2 Quels sont ces nouveaux outils disponibles ? Il y a des applications pour faciliter le parcours de soin. J’en utilise une dans mon hôpital de jour en addiction. Elle permet au patient de passer des tests et des échelles depuis chez lui, de recevoir un rappel de ses rendez-vous de consultation, de nous envoyer un message s’il se sent en difficulté, etc. Cela maintient un échange. Il y a également des outils de diagnostic. Xavier Pommereau, pédopsychiatre à Bordeaux, travaille ainsi au développement d’une appli qui permettrait aux généralistes d’évaluer le risque suicidaire chez des jeunes. Le dispositif génèrera des alertes, des conseils sur la conduite à tenir et des recommandations d’orientation. Ces outils vont foisonner dans les années à venir. Enfin, certaines technologies sont utilisées à but thérapeutique, comme la réalité virtuelle, qui permet de traiter des phobies ou des dépressions par la projection d’images dans un masque 3D.

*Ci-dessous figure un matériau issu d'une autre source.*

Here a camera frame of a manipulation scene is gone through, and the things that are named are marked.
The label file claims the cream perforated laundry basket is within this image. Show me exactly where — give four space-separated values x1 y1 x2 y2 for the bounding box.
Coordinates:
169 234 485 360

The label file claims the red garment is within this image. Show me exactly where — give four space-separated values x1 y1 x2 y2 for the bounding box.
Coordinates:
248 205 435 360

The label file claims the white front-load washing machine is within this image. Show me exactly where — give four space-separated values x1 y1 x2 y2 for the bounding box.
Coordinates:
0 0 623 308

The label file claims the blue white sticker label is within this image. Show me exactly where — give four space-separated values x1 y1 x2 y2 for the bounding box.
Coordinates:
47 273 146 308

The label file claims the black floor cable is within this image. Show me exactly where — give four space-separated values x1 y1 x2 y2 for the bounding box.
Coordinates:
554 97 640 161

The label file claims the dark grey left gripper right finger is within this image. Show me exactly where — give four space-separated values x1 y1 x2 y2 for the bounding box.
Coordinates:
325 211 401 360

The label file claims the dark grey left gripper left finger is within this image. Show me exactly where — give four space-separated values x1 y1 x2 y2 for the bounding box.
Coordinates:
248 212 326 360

3 Peut-on craindre que ces développements en viennent à se substituer à l’intervention humaine du professionnel ? Non. Les outils à visée thérapeutique sont accompagnés par un professionnel du soin - pas forcément psychiatre, cela peut être un psychologue ou un infirmier formé - et puis l’utilisation de ces nouveautés doit être encadrée. Il faut apprendre aux patients à s’en servir. Dans mon service d’addicto, nous ne leur donnons accès à l’appli qu’après une séance d’initiation collective d’1 h 30/2 heures. Car il ne faut pas oublier que les addictions s’accompagnent de troubles cognitifs. Par ailleurs, on sait que pour qu’une personne ait un maximum de chances de se sortir de ses troubles, le soin doit être multifactoriel. Pas que des médicaments, mais aussi de la thérapie comportementale, et, bien sûr, la meilleure participation du patient. Ces outils peuvent vraiment nous aider sur ce dernier point.